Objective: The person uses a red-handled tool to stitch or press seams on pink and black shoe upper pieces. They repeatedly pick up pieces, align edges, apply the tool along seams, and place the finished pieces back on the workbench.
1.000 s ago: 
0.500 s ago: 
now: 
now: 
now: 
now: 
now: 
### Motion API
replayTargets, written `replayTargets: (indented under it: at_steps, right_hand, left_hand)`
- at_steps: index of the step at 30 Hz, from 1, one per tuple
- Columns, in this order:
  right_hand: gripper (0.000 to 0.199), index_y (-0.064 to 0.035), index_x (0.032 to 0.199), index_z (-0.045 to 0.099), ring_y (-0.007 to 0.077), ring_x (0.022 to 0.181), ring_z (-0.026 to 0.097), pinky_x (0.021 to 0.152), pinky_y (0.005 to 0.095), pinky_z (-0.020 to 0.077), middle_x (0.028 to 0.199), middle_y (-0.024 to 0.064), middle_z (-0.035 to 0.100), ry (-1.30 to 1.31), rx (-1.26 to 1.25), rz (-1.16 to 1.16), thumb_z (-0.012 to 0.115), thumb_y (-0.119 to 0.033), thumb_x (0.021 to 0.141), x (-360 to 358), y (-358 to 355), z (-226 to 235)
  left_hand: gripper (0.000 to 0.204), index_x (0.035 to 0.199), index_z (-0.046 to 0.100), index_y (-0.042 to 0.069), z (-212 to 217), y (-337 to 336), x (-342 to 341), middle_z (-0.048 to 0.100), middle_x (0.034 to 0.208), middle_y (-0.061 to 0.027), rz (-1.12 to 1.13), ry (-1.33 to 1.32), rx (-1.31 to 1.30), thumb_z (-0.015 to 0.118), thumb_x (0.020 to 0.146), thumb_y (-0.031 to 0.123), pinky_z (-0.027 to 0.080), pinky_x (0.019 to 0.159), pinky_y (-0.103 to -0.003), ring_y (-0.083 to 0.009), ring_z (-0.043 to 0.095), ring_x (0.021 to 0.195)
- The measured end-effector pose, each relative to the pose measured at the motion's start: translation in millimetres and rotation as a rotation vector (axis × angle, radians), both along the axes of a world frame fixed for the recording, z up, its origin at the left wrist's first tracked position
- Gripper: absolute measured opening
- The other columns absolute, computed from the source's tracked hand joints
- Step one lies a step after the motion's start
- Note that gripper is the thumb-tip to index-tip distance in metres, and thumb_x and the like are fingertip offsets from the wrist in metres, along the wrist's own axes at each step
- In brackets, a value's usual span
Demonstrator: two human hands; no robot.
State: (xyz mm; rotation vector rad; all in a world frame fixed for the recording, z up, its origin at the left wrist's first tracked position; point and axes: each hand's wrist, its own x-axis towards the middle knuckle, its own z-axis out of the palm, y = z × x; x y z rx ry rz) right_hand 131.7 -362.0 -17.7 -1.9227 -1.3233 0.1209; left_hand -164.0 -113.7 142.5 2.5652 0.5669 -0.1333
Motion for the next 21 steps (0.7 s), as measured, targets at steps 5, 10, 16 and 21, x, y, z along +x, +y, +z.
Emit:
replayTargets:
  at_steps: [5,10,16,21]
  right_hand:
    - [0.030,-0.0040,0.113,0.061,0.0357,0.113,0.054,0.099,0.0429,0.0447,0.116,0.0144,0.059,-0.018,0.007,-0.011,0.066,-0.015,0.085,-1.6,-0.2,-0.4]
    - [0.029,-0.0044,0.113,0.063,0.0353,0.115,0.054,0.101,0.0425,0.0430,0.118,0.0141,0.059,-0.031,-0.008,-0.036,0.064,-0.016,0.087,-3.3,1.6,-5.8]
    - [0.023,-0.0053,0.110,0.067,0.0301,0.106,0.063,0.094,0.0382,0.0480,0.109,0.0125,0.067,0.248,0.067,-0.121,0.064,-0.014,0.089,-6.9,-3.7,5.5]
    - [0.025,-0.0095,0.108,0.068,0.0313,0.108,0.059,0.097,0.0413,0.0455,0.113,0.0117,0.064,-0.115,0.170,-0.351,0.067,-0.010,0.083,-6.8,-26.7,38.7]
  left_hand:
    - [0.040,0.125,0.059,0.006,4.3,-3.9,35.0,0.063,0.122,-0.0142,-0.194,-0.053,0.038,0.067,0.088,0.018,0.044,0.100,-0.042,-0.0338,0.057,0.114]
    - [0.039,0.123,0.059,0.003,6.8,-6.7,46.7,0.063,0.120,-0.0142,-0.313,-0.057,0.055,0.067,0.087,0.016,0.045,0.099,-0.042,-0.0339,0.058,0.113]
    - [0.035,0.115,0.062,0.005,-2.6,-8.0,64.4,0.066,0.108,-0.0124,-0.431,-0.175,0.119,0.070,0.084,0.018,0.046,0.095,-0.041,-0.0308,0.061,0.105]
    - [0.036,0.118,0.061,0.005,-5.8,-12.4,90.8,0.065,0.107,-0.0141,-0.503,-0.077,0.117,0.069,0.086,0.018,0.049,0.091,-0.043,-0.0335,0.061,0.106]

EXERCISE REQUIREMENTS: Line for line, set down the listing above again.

EXERCISE SOLUTION:
Objective: The person uses a red-handled tool to stitch or press seams on pink and black shoe upper pieces. They repeatedly pick up pieces, align edges, apply the tool along seams, and place the finished pieces back on the workbench.
1.000 s ago: 
0.500 s ago: 
now: 
now: 
now: 
now: 
now: 
### Motion API
replayTargets, written `replayTargets: (indented under it: at_steps, right_hand, left_hand)`
- at_steps: index of the step at 30 Hz, from 1, one per tuple
- Columns, in this order:
  right_hand: gripper (0.000 to 0.199), index_y (-0.064 to 0.035), index_x (0.032 to 0.199), index_z (-0.045 to 0.099), ring_y (-0.007 to 0.077), ring_x (0.022 to 0.181), ring_z (-0.026 to 0.097), pinky_x (0.021 to 0.152), pinky_y (0.005 to 0.095), pinky_z (-0.020 to 0.077), middle_x (0.028 to 0.199), middle_y (-0.024 to 0.064), middle_z (-0.035 to 0.100), ry (-1.30 to 1.31), rx (-1.26 to 1.25), rz (-1.16 to 1.16), thumb_z (-0.012 to 0.115), thumb_y (-0.119 to 0.033), thumb_x (0.021 to 0.141), x (-360 to 358), y (-358 to 355), z (-226 to 235)
  left_hand: gripper (0.000 to 0.204), index_x (0.035 to 0.199), index_z (-0.046 to 0.100), index_y (-0.042 to 0.069), z (-212 to 217), y (-337 to 336), x (-342 to 341), middle_z (-0.048 to 0.100), middle_x (0.034 to 0.208), middle_y (-0.061 to 0.027), rz (-1.12 to 1.13), ry (-1.33 to 1.32), rx (-1.31 to 1.30), thumb_z (-0.015 to 0.118), thumb_x (0.020 to 0.146), thumb_y (-0.031 to 0.123), pinky_z (-0.027 to 0.080), pinky_x (0.019 to 0.159), pinky_y (-0.103 to -0.003), ring_y (-0.083 to 0.009), ring_z (-0.043 to 0.095), ring_x (0.021 to 0.195)
- The measured end-effector pose, each relative to the pose measured at the motion's start: translation in millimetres and rotation as a rotation vector (axis × angle, radians), both along the axes of a world frame fixed for the recording, z up, its origin at the left wrist's first tracked position
- Gripper: absolute measured opening
- The other columns absolute, computed from the source's tracked hand joints
- Step one lies a step after the motion's start
- Note that gripper is the thumb-tip to index-tip distance in metres, and thumb_x and the like are fingertip offsets from the wrist in metres, along the wrist's own axes at each step
- In brackets, a value's usual span
Demonstrator: two human hands; no robot.
State: (xyz mm; rotation vector rad; all in a world frame fixed for the recording, z up, its origin at the left wrist's first tracked position; point and axes: each hand's wrist, its own x-axis towards the middle knuckle, its own z-axis out of the palm, y = z × x; x y z rx ry rz) right_hand 131.7 -362.0 -17.7 -1.9227 -1.3233 0.1209; left_hand -164.0 -113.7 142.5 2.5652 0.5669 -0.1333
Motion for the next 21 steps (0.7 s), as measured, targets at steps 5, 10, 16 and 21, x, y, z along +x, +y, +z.
Emit:
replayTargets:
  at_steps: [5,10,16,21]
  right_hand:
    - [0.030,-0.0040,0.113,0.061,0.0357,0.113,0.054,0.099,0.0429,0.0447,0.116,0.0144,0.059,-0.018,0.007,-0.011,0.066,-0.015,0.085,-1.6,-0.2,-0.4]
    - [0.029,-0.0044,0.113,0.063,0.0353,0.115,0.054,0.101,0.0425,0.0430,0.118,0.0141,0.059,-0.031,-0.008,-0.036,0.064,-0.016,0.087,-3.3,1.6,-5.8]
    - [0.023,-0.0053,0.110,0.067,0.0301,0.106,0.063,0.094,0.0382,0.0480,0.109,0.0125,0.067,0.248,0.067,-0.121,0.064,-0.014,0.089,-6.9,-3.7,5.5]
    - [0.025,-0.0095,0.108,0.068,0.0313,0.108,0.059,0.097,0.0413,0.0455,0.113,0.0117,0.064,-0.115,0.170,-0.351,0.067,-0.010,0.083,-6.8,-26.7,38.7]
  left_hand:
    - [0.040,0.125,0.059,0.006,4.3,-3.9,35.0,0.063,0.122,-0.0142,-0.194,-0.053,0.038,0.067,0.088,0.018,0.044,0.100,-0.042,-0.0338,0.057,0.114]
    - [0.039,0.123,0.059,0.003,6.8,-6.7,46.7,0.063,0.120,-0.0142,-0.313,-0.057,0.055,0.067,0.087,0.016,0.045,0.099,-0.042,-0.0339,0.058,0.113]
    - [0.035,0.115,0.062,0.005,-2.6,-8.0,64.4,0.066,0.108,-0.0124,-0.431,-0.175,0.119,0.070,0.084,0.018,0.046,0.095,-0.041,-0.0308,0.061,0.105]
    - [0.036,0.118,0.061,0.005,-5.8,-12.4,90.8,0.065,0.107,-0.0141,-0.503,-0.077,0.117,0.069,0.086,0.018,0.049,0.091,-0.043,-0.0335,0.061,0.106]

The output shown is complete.